I've since realized that adoption is like watching the local or national news. Only the bad is blown up for everyone to see. You very rarely read about the thousands and thousands of wonderful adoption stories. Orphans are often portrayed as: evil, disgusting inside and out, mean and tough. We see it in the movies all the time.
Yes, every situation is different, every kid is different. But don't we ALL have baggage and issues from our lives adopted or not?
I'm ashamed (now) when I think back about my fear, and our original age range for our request which was 9-24 months. I'm ashamed that I was so naive to think a three year old would somehow be a "used" child with baggage, unmanageable by two adults! That a three year old would be forever be tarnished and hateful and unhappy. What could I have been thinking? And now, she's four.
Since her birthday I cannot get all of those "older" kids out of my mind that we met. All the four, five, and six year olds that nobody wants, the seven, eight and nine year olds that are all but ignored and not given a second look - out of fear. What is the common denominator with these kids? They all want homes and families. They all want someone to love them and read to them, and teach them and listen to them. They want a chance. And why, why don't they get it. FEAR. It was not a choice they made to be orphaned. It wasn't bad behavior that got them into care centers/orphanages. It was a dire situation that landed them there.
The way these older/waiting children are shown to prospective parents is also something that bothers me. They should show videos of the kids. I can't tell you how many times I've seen waiting children pictures that do make them look scary and are unflattering. I was shocked to see the faces in real life that I'd seen on the waiting child list for months and months when we traveled to Addis. The difference was night and day.

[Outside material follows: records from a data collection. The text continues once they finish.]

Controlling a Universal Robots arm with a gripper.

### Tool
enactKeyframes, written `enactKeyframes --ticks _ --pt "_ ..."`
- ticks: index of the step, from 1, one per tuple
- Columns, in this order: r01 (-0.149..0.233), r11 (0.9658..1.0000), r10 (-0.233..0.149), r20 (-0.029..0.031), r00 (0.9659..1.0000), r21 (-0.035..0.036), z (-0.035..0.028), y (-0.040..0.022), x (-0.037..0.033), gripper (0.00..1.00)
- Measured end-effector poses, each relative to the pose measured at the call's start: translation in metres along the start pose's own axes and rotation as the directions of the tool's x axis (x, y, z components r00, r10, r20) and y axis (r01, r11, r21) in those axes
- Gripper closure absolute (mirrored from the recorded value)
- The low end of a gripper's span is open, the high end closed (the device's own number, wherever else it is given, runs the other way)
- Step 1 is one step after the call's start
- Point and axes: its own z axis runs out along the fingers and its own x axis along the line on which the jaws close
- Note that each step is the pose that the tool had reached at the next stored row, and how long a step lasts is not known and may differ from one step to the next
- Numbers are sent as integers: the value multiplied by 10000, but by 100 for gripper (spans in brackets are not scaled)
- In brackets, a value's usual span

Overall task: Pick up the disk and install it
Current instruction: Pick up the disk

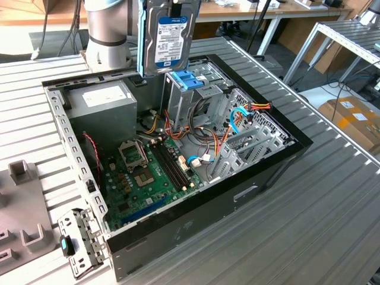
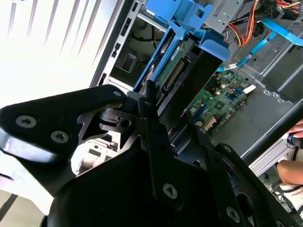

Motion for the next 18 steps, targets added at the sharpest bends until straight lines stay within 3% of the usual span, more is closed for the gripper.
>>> enactKeyframes --ticks 9,18 --pt "0 10000 0 0 10000 0 2 -321 -10 65" --pt "22 10000 -22 0 10000 0 3 -479 -14 65"
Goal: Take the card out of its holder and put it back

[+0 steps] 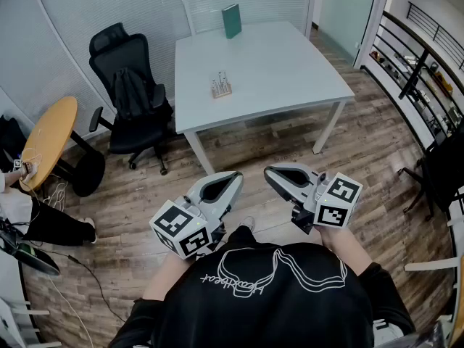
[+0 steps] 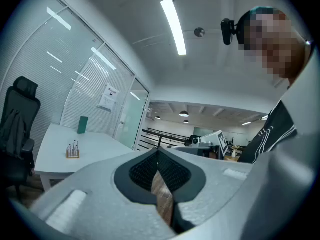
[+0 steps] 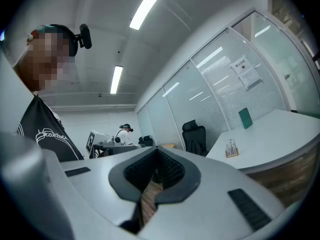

What's my point. Here is my point. And it's solely directed to anyone in the early stage of adoption. PLEASE consider an "older" child. Don't get me started on that term. It should be more like PLEASE consider a toddler or little boy or girl other than an infant.
Infants are not in dire need of homes. It's very clear based on the wait times right now.
I cannot judge. I have had the blessing of carrying a child in my womb and experiencing an infant. I understand the want and need for many couples to have that experience. But I am talking to those who have had that. If you have had that, or not. If you are adopting, please be educated, but don't let FEAR make your decision about age. Let go and let God. We did and I pinch myself everyday.
Dear Lord, I pray that these children of YOURS have families soon!